How did this happen? Buchanan argues that Bush's inexperience and ignorance of foreign policy permitted the neoconservatives to hijack his foreign policy Buchana goes on with a more traditional (for him) jeremiad against free trade that he (and Ralph Nader - now there's a ticket) will lead to a us become a non-industrial low-paying service center economy unable to compete.

While I have rarely been in agreement with Buchanan, this time he got it right.

Wednesday, November 17, 2004

Can someone please explain to me why the Big Ten has eleven members?

And the phrase "we need to save the planet" seems the height of arrogance and hubris. As if nature needed saving by a bunch of recent little pipsqueaks to the planet who can't manage to save themselves.
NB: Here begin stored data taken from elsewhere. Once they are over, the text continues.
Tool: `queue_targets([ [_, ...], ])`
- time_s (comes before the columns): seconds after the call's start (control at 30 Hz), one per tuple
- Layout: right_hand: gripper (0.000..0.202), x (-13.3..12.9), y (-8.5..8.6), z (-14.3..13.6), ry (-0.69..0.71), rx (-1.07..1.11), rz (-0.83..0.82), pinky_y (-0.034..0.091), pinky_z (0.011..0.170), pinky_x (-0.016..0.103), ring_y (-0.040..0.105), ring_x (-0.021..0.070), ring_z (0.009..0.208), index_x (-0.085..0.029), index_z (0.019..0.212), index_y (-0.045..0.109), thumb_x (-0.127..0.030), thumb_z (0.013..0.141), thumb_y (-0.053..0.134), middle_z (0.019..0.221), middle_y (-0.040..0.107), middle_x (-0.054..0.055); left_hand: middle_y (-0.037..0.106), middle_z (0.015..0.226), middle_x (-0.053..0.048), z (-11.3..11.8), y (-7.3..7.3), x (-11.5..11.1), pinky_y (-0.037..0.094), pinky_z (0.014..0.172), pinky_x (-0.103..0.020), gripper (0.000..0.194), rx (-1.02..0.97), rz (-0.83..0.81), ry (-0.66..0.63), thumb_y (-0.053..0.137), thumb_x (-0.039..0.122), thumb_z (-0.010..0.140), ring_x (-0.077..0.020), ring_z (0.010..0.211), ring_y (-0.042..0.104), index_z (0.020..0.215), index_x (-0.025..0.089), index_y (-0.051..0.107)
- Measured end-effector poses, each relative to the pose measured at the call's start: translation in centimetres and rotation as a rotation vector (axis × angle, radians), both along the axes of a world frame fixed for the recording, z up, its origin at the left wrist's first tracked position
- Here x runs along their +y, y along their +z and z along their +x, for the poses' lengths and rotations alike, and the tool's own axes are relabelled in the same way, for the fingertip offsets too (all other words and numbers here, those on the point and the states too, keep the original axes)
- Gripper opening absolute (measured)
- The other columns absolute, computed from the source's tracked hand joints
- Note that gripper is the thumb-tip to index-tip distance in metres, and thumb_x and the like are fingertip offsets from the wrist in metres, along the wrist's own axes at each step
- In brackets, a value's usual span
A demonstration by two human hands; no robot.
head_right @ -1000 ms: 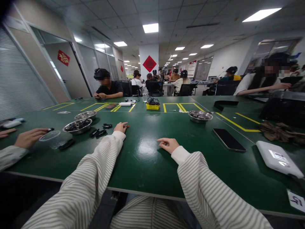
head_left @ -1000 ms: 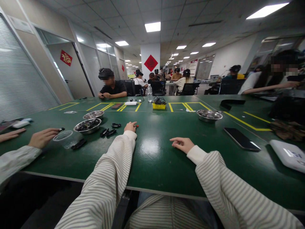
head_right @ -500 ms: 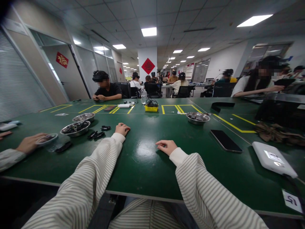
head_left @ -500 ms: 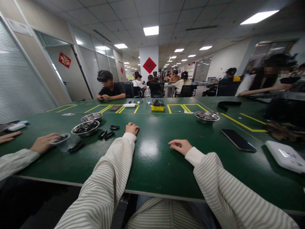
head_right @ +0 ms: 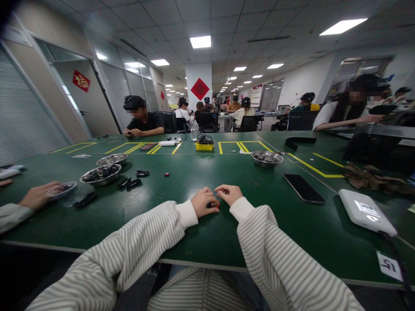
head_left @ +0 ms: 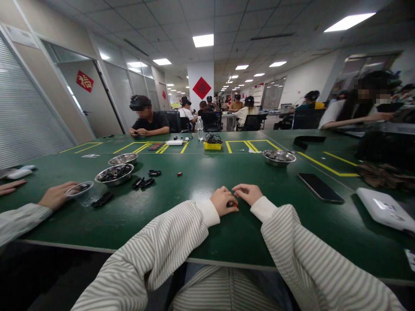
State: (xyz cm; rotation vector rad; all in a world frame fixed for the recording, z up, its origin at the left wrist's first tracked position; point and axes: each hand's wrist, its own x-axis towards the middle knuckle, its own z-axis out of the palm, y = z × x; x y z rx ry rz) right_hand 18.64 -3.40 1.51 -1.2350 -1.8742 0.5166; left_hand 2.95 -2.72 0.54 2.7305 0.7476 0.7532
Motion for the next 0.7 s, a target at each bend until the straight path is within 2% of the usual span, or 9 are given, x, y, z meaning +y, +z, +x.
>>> queue_targets([
  [0.07,0.020,0.0,0.1,0.2,-0.010,-0.034,-0.016,0.044,0.053,0.022,0.056,0.0117,0.053,-0.016,0.074,0.063,-0.025,0.066,0.048,0.061,0.063,0.002,0.054,0.068,-0.003,-0.8,0.4,0.7,0.032,0.070,-0.029,0.031,-0.003,0.012,0.072,0.057,0.043,0.061,-0.0176,0.075,0.041,0.084,0.023,0.060],
  [0.13,0.021,0.1,0.3,0.6,0.014,-0.097,-0.031,0.043,0.052,0.021,0.054,0.0110,0.053,-0.016,0.074,0.064,-0.028,0.066,0.049,0.060,0.062,0.002,0.054,0.077,-0.005,-2.6,0.9,2.4,0.032,0.074,-0.032,0.032,-0.021,0.054,0.235,0.054,0.043,0.063,-0.0193,0.081,0.040,0.088,0.022,0.059],
  [0.2,0.023,0.0,0.4,0.9,0.095,-0.176,-0.042,0.041,0.050,0.020,0.051,0.0103,0.053,-0.017,0.076,0.064,-0.032,0.064,0.052,0.062,0.061,0.001,0.051,0.090,-0.006,-5.1,1.1,4.7,0.028,0.080,-0.036,0.029,-0.036,0.115,0.478,0.054,0.036,0.065,-0.0224,0.091,0.037,0.089,0.021,0.058],
  [0.3,0.029,0.0,0.2,1.3,0.261,-0.281,-0.017,0.039,0.049,0.020,0.048,0.0094,0.053,-0.018,0.078,0.064,-0.036,0.056,0.060,0.067,0.060,0.002,0.042,0.108,-0.008,-9.6,0.9,7.9,0.024,0.084,-0.042,0.036,-0.036,0.130,0.893,0.056,0.021,0.063,-0.0290,0.103,0.026,0.099,0.018,0.052],
  [0.33,0.029,0.0,0.1,1.3,0.300,-0.304,0.000,0.038,0.050,0.020,0.047,0.0091,0.053,-0.018,0.077,0.064,-0.037,0.055,0.061,0.068,0.060,0.002,0.040,0.110,-0.009,-11.1,0.7,8.8,0.025,0.083,-0.042,0.037,-0.030,0.089,0.996,0.055,0.018,0.064,-0.0301,0.104,0.025,0.101,0.018,0.051],
  [0.37,0.027,0.0,0.0,1.3,0.325,-0.320,0.017,0.038,0.050,0.020,0.046,0.0088,0.053,-0.018,0.075,0.065,-0.037,0.054,0.062,0.069,0.059,0.002,0.041,0.107,-0.010,-12.4,0.5,9.5,0.026,0.081,-0.042,0.036,-0.029,0.063,1.035,0.053,0.016,0.066,-0.0313,0.103,0.026,0.101,0.015,0.051],
  [0.43,0.022,0.0,-0.1,1.3,0.342,-0.330,0.038,0.037,0.049,0.019,0.045,0.0081,0.052,-0.019,0.069,0.065,-0.036,0.056,0.061,0.068,0.058,0.002,0.046,0.097,-0.011,-14.4,0.0,10.4,0.030,0.078,-0.040,0.027,-0.011,0.005,1.055,0.049,0.015,0.069,-0.0297,0.097,0.032,0.095,0.011,0.053],
  [0.53,0.018,0.0,-0.2,1.0,0.330,-0.306,0.034,0.037,0.049,0.019,0.046,0.0079,0.053,-0.018,0.066,0.065,-0.033,0.059,0.059,0.067,0.058,0.002,0.050,0.084,-0.008,-15.1,-0.4,10.9,0.033,0.076,-0.035,0.019,0.033,-0.037,0.951,0.047,0.015,0.072,-0.0228,0.088,0.039,0.087,0.010,0.057],
  [0.7,0.016,-0.3,-0.2,0.3,0.208,-0.180,-0.150,0.035,0.042,0.016,0.047,0.0064,0.045,-0.013,0.068,0.060,-0.025,0.058,0.056,0.058,0.057,0.002,0.051,0.083,-0.002,-11.8,-0.5,10.2,0.035,0.077,-0.024,0.017,0.093,-0.024,0.656,0.051,0.018,0.069,-0.0128,0.080,0.044,0.084,0.017,0.058],
])
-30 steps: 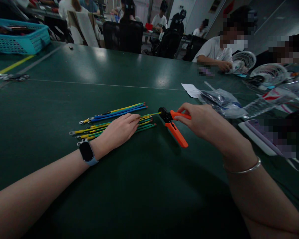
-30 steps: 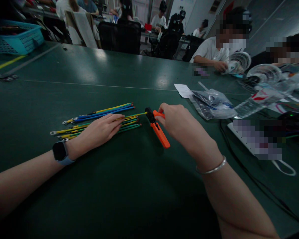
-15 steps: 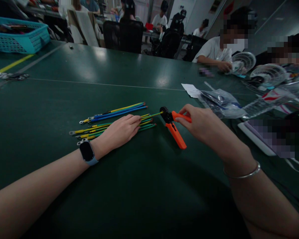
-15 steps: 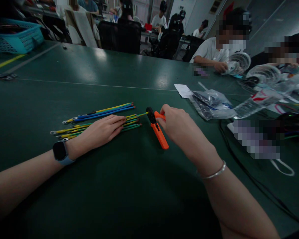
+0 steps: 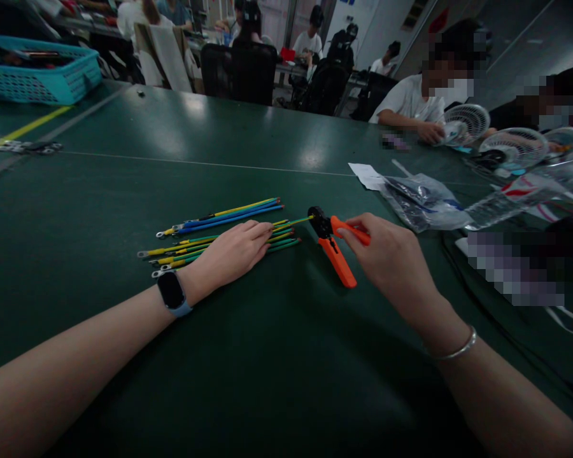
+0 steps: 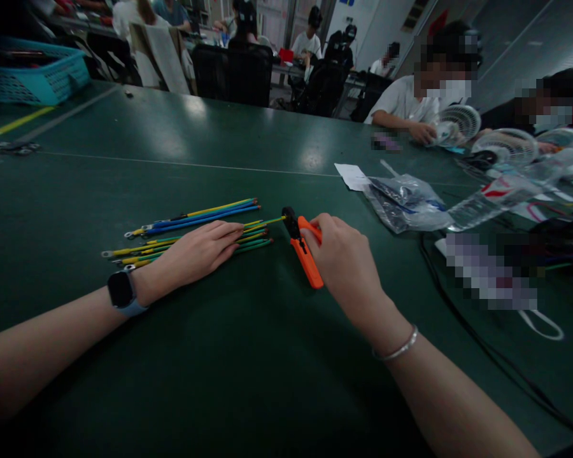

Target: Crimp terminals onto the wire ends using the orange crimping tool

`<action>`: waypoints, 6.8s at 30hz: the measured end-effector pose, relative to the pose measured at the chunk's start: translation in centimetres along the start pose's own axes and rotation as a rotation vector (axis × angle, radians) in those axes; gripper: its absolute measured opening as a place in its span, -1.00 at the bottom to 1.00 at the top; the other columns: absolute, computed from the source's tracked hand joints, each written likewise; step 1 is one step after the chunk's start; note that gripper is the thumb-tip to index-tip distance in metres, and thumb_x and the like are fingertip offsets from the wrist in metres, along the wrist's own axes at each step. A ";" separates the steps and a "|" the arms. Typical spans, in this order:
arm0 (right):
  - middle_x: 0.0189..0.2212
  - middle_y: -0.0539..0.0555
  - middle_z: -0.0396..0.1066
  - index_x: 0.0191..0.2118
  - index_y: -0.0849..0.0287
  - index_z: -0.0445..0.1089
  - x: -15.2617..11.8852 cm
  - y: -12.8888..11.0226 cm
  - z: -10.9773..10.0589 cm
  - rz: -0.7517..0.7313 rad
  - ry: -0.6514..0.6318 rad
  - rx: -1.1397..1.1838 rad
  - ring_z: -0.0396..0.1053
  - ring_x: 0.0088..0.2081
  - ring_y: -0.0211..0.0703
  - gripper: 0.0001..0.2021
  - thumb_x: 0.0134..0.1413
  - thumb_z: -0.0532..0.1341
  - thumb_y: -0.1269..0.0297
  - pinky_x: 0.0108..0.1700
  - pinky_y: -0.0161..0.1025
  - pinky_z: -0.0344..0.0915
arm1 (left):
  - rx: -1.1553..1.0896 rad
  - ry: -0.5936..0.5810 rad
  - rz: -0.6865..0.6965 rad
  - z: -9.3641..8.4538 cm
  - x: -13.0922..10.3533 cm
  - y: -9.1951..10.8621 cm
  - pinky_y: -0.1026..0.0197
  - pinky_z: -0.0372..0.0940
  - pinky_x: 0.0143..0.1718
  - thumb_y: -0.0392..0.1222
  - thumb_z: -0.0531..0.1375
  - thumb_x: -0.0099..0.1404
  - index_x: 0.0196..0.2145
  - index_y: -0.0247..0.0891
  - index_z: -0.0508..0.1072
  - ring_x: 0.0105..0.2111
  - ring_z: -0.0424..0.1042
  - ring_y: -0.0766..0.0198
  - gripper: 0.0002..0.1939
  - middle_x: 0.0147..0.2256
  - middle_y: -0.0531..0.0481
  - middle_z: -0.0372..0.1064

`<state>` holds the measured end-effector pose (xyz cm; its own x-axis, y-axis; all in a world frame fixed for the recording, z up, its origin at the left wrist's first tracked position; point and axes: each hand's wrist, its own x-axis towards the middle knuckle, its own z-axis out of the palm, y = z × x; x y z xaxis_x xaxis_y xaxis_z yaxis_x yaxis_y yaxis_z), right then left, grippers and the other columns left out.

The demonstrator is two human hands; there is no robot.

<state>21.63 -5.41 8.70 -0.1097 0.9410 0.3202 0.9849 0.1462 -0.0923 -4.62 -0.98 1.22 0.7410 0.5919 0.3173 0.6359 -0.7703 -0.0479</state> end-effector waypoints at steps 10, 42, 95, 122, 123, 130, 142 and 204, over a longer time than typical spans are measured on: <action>-0.18 0.27 0.58 -0.08 0.34 0.51 -2.1 0.7 2.5 -0.024 0.216 0.119 0.54 -0.24 0.00 -0.70 0.31 0.17 0.20 -0.24 -0.15 0.39 | -0.040 0.061 -0.002 -0.1 0.0 0.1 -0.01 0.34 0.17 -0.21 0.00 0.52 0.12 -0.48 0.44 0.09 0.39 0.05 -0.61 0.12 -0.29 0.38; -0.35 0.17 0.58 -0.16 0.19 0.51 1.9 1.8 -1.7 0.026 -0.176 0.010 0.48 -0.37 -0.06 -0.73 0.26 0.17 0.13 -0.32 -0.18 0.24 | 0.027 0.050 -0.358 -1.3 -0.4 -1.3 0.01 0.41 -0.14 -0.19 -0.05 0.52 -0.22 -0.37 0.54 -0.24 0.47 0.11 -0.61 -0.21 -0.19 0.53; -0.28 0.22 0.58 -0.09 0.23 0.48 2.0 0.8 -2.1 0.053 -0.232 -0.024 0.49 -0.30 -0.01 -0.71 0.27 0.16 0.14 -0.27 -0.14 0.27 | -0.127 0.139 -0.113 -0.5 -0.8 -1.1 -0.05 0.42 0.13 -0.52 0.00 0.39 0.02 -0.47 0.45 0.01 0.40 0.09 -0.65 0.02 -0.24 0.39; -0.29 0.21 0.58 -0.11 0.23 0.48 2.1 0.8 -1.9 0.045 -0.231 -0.032 0.49 -0.30 -0.01 -0.73 0.26 0.18 0.14 -0.30 -0.15 0.26 | -0.107 0.266 -0.003 -0.9 -0.8 -0.5 -0.07 0.38 0.17 -0.54 0.00 0.39 0.04 -0.56 0.43 0.02 0.36 0.08 -0.66 0.00 -0.28 0.37; -0.27 0.21 0.58 -0.11 0.23 0.48 2.1 0.8 -1.9 0.037 -0.229 -0.029 0.49 -0.29 0.00 -0.73 0.27 0.18 0.14 -0.29 -0.14 0.27 | -0.107 0.267 0.000 -0.9 -0.8 -0.5 -0.06 0.38 0.17 -0.54 0.00 0.39 0.03 -0.55 0.43 0.01 0.36 0.08 -0.66 -0.01 -0.27 0.37; -0.27 0.20 0.58 -0.12 0.21 0.46 1.9 1.2 -1.7 -0.026 -0.208 -0.011 0.48 -0.32 -0.03 -0.73 0.28 0.15 0.13 -0.30 -0.14 0.26 | -0.087 0.252 -0.001 -0.7 -0.8 -0.5 -0.06 0.38 0.18 -0.54 -0.01 0.39 0.05 -0.53 0.41 0.03 0.34 0.09 -0.66 0.01 -0.26 0.36; -0.28 0.19 0.57 -0.13 0.21 0.46 1.9 0.8 -2.0 -0.025 -0.224 -0.022 0.47 -0.33 -0.05 -0.75 0.28 0.16 0.15 -0.31 -0.15 0.25 | -0.097 0.238 -0.031 -0.7 -0.9 -0.5 -0.09 0.37 0.18 -0.50 -0.03 0.42 0.06 -0.48 0.42 0.06 0.35 0.08 -0.65 0.03 -0.25 0.36; -0.34 0.18 0.56 -0.15 0.21 0.51 2.8 -0.6 -2.2 -0.069 -0.269 -0.072 0.42 -0.40 -0.08 -0.73 0.31 0.12 0.18 -0.42 -0.19 0.13 | -0.029 0.245 -0.326 0.0 -1.0 -1.7 -0.05 0.42 -0.08 -0.49 -0.07 0.37 -0.10 -0.43 0.40 -0.15 0.32 0.08 -0.71 -0.12 -0.25 0.33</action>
<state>21.03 -3.57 11.71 -0.1987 0.9782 0.0610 0.9798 0.1996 -0.0088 -6.44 -0.26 1.00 0.4255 0.7349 0.5281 0.8200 -0.5600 0.1186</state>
The earth has been around for billions of years; humans, in our present form for barely 100,000, and industrialized for no more than 200 years. If we blew ourselves up tomorrow, nature/the planet would barely notice. Those who use that phrase simply want to have a new environment to drive around in their Volvos.

Tuesday, November 16, 2004

It's time to bring evidence-based drug testing back.

The New York Times Book Review (November 14, 2004) reviews two books that savage the current process used to bring drugs to market: The Truth about the Drug Companies by Marcis Angell, and Powerful Medicines by Jerry Avorn. We've all sat in the doctor's office, waiting while expertly coiffed drug salespersons deliver their free drug samples and sales pitch to our physicians. Unfortunately the information and samples they provide are most likely not the result of adequate testing. We're beginning to see the results as drugs are being pulled off the market for unrecognized harmful side-effects and several lawsuits have been settled or are pending against pharmaceutical companies for fraud, price gouging, or withholding information about deleterious drug effects.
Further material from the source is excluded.